— EXTRACTED RECORDS —
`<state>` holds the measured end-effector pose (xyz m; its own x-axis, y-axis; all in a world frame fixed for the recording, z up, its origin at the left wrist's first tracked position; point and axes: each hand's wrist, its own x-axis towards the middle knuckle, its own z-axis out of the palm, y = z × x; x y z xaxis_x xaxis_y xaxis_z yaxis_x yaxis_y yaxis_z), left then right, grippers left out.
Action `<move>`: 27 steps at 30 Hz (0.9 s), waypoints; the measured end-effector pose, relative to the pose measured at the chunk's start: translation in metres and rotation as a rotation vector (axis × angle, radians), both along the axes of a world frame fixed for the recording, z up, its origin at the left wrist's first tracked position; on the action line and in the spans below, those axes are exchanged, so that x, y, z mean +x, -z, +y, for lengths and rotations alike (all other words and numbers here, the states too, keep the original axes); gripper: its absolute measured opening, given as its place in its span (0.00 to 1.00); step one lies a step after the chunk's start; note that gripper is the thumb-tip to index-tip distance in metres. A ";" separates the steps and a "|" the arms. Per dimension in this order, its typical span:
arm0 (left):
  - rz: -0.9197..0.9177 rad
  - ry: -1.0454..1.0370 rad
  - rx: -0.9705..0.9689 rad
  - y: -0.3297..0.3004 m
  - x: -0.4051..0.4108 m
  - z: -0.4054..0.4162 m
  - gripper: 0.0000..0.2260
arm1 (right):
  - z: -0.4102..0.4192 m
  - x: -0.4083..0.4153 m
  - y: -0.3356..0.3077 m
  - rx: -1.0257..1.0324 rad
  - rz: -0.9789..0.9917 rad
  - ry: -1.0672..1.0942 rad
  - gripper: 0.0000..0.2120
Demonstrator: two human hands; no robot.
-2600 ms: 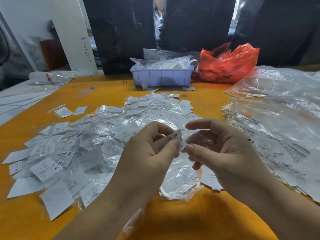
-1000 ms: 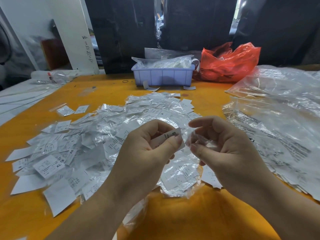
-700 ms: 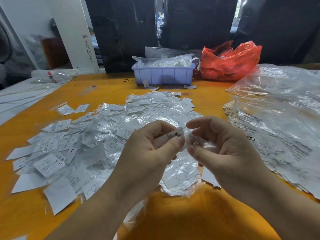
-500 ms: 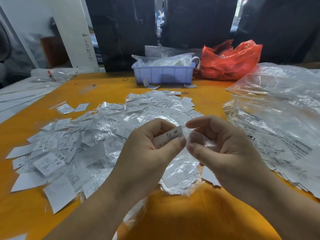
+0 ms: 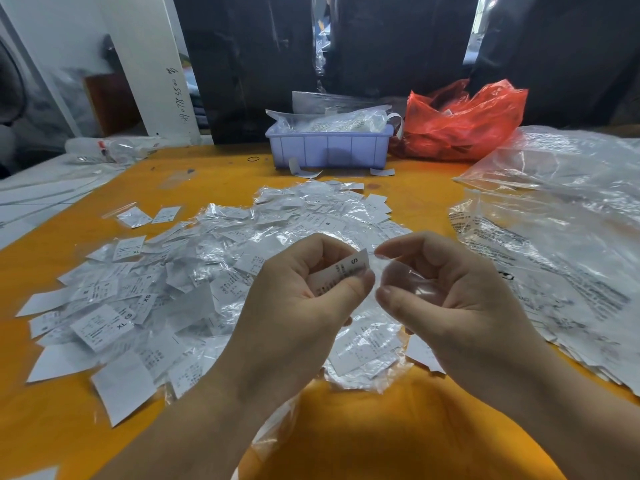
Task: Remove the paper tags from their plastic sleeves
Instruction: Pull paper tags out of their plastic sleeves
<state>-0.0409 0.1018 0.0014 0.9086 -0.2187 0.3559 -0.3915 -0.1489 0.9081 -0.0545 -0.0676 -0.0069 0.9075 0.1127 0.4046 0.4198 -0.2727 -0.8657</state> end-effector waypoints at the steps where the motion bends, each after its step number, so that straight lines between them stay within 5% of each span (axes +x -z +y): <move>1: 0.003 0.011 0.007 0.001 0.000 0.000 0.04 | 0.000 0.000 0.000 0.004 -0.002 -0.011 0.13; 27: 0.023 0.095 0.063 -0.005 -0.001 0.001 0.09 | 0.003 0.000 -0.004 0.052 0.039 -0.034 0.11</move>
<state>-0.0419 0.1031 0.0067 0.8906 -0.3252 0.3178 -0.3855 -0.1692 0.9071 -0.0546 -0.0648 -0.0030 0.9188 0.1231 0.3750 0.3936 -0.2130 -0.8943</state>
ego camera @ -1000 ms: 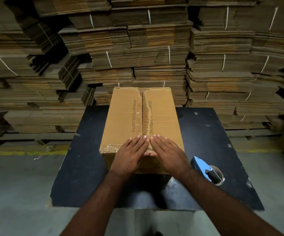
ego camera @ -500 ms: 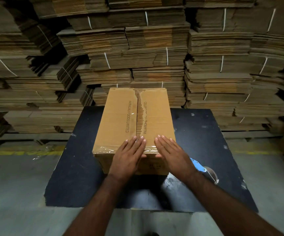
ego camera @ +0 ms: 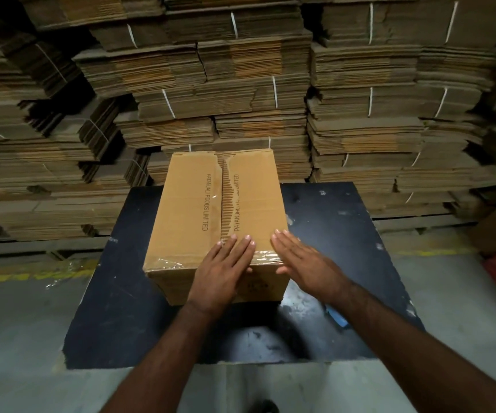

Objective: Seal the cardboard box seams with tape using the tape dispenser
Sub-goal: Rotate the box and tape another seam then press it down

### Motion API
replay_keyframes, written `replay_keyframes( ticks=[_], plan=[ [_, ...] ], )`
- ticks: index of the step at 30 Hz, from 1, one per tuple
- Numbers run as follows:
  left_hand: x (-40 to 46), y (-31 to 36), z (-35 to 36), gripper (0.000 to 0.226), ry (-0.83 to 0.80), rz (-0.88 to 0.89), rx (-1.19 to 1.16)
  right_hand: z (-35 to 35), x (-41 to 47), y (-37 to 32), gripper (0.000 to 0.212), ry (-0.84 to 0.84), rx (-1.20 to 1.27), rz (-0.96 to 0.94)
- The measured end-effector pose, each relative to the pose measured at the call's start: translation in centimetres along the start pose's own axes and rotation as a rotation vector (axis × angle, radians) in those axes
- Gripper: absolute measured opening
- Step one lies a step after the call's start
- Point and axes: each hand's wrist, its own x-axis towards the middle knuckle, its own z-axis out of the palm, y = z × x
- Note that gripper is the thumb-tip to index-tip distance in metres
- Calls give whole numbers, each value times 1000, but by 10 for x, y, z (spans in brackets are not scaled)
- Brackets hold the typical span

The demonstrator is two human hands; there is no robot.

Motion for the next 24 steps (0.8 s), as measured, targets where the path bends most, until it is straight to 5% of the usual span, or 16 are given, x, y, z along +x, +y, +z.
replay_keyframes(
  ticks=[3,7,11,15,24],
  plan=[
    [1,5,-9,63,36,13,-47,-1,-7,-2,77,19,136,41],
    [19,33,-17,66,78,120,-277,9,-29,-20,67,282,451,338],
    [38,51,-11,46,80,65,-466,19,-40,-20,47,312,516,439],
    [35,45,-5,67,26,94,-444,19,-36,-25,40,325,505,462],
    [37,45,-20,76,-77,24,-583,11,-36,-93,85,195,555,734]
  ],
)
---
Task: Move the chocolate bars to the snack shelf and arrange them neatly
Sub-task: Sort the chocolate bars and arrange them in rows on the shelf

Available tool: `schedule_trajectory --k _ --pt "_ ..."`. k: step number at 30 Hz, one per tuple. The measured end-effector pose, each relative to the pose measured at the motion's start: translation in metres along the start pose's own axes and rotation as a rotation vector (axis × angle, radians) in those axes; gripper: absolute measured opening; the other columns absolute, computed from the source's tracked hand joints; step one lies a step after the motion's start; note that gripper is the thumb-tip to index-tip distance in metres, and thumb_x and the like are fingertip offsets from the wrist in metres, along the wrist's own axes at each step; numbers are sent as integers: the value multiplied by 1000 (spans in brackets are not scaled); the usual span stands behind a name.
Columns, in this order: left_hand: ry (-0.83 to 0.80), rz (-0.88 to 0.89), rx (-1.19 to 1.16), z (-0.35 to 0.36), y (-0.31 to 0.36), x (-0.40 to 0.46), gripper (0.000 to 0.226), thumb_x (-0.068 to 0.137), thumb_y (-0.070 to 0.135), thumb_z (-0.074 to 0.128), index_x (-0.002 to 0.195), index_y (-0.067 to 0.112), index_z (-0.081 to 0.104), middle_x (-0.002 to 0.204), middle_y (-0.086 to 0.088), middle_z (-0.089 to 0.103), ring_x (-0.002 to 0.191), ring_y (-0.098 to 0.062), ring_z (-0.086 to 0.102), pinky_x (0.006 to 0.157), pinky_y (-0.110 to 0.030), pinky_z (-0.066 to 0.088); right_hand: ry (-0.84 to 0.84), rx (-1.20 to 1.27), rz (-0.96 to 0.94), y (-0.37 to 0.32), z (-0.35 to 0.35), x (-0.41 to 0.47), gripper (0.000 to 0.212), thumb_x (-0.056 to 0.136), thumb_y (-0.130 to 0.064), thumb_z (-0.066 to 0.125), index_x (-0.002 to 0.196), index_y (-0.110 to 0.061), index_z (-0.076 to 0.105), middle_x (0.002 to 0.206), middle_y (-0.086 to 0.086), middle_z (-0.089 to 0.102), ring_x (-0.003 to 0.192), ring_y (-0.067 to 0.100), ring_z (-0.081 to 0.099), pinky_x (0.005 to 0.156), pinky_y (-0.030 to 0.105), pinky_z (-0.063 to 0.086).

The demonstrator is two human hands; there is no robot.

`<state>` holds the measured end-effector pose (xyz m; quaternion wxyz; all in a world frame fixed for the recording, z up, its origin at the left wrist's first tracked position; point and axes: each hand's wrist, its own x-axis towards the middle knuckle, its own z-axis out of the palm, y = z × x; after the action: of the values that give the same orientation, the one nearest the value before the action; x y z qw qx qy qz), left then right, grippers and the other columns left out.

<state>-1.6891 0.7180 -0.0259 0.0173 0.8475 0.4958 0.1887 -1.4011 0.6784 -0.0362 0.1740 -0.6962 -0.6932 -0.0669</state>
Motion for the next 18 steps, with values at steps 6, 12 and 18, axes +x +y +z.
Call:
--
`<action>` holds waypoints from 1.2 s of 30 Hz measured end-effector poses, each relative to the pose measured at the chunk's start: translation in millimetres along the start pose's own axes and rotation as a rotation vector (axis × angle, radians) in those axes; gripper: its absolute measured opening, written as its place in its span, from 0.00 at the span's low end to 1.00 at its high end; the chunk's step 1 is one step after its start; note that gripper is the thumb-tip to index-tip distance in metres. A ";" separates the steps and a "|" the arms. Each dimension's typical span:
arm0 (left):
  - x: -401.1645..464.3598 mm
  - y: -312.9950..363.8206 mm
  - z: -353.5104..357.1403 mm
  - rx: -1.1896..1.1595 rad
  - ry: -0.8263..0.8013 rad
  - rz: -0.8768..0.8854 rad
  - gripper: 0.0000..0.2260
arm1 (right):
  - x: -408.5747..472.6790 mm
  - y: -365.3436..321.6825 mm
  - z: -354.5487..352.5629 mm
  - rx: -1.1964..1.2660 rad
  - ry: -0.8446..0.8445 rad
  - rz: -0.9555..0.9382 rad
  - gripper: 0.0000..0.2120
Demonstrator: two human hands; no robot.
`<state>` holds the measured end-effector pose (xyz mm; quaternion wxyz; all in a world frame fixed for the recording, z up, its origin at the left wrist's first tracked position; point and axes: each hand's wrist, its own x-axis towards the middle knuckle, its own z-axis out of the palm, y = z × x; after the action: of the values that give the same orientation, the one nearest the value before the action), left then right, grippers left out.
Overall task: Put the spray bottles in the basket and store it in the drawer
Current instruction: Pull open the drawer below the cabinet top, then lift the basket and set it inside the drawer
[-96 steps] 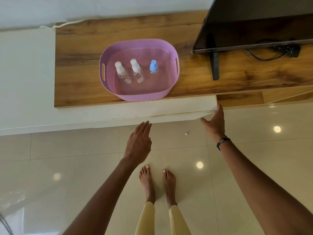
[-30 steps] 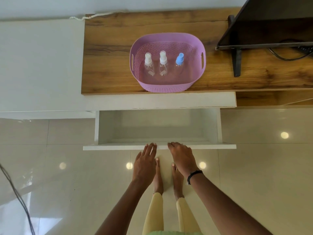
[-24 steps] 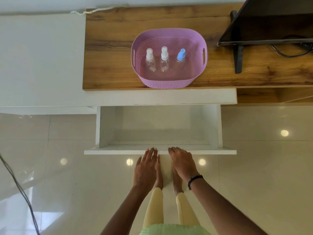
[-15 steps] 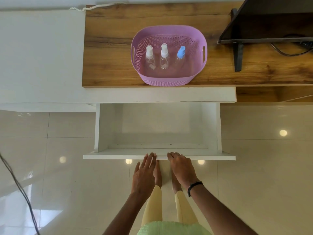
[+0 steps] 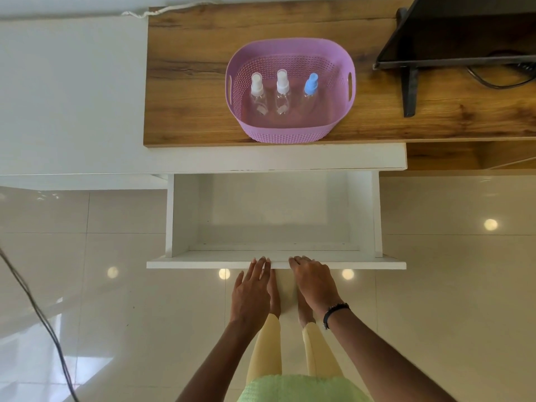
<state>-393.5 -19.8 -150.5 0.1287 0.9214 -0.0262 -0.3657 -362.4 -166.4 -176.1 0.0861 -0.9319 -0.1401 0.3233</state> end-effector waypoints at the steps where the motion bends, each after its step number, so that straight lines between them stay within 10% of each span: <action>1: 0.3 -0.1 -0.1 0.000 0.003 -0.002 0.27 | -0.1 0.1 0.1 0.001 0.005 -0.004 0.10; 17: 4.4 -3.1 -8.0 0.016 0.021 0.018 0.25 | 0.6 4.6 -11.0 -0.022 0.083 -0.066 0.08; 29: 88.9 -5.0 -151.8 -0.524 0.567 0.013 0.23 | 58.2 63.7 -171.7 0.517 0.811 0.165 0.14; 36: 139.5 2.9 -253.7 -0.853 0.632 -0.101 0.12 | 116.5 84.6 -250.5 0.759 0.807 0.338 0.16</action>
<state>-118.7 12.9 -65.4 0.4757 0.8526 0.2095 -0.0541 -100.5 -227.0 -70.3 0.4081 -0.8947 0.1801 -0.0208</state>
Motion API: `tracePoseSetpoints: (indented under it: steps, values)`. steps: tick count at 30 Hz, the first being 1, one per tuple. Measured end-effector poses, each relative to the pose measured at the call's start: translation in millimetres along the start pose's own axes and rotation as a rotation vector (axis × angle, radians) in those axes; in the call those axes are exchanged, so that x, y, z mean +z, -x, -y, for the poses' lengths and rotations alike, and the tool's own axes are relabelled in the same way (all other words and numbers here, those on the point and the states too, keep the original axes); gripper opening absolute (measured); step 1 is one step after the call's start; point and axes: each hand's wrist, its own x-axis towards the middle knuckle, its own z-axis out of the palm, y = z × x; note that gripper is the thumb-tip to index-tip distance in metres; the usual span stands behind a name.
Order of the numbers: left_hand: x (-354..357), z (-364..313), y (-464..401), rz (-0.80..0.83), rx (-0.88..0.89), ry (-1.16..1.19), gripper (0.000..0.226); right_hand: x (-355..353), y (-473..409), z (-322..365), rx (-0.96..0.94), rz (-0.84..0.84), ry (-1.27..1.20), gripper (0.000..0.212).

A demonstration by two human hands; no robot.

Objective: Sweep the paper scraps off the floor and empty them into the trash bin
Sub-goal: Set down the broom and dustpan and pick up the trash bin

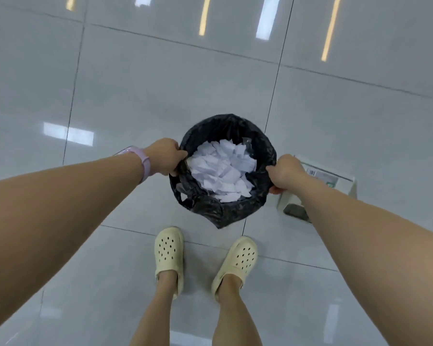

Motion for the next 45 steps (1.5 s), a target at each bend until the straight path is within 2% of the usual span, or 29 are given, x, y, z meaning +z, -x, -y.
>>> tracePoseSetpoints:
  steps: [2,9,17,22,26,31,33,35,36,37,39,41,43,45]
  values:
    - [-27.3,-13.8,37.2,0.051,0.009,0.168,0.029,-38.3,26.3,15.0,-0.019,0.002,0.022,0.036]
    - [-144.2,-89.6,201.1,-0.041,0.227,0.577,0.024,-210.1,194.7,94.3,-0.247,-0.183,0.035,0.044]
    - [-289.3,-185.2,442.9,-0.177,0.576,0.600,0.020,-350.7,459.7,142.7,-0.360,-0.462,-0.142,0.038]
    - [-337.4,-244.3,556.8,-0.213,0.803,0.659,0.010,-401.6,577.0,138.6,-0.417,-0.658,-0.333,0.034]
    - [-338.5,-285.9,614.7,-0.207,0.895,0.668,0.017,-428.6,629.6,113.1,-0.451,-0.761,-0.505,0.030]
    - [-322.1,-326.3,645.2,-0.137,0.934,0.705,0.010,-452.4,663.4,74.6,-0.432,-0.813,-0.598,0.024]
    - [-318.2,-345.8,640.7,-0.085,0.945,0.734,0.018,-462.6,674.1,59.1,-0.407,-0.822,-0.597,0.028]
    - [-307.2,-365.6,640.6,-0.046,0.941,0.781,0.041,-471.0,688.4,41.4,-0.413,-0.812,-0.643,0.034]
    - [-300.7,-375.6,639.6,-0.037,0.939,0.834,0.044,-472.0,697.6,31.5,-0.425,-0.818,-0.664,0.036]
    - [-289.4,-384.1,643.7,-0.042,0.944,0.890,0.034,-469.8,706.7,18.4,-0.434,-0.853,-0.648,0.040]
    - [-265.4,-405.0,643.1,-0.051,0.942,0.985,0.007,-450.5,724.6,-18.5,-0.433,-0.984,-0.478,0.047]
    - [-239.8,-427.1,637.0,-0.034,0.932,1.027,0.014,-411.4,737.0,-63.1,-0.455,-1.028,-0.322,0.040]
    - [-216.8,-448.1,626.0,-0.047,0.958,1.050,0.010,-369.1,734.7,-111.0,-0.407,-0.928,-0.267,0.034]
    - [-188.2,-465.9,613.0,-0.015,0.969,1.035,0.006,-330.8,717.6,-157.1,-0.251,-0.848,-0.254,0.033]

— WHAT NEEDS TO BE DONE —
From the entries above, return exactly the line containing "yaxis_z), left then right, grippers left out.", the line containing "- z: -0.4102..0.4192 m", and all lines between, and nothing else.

— ANSWER BOX —
`<state>` holds the measured end-effector pose (xyz m; its own x-axis, y-axis; all in a world frame fixed for the recording, z up, its origin at the left wrist's first tracked position; point and axes: each hand's wrist, its own x-axis towards the middle knuckle, its own z-axis out of the palm, y = z × x; x y z xaxis_x xaxis_y xaxis_z yaxis_x yaxis_y yaxis_z), left then right, grippers left out.
Action `<move>`: 27 steps at 30 Hz (0.9 s), waypoints; the measured end-effector pose, relative to the pose measured at the chunk's start: translation in metres and rotation as a rotation vector (axis × angle, radians), both along the axes of a world frame fixed for the recording, z up, its origin at the left wrist's first tracked position; on the action line and in the spans below, those axes are exchanged, so that x, y, z mean +x, -z, +y, for lengths and rotations alike (all other words and numbers here, the states too, keep the original axes); gripper: its absolute measured opening, given as its place in its span (0.00 to 1.00); step one lies a step after the chunk's start; note that gripper is the thumb-tip to index-tip distance in metres. A ";" separates the steps and a "|" the arms. Per dimension in this order, its typical span:
arm0 (left):
  - rz: -0.9197..0.9177 rad
  - ry: -1.0454..1.0370 rad
  - rx: -0.9705..0.9689 rad
  - y: -0.3297..0.3004 m
  - x: -0.4051..0.4108 m
  - z: -0.4054..0.4162 m
  - gripper: 0.0000..0.2260
arm1 (right):
  - z: -0.4102..0.4192 m

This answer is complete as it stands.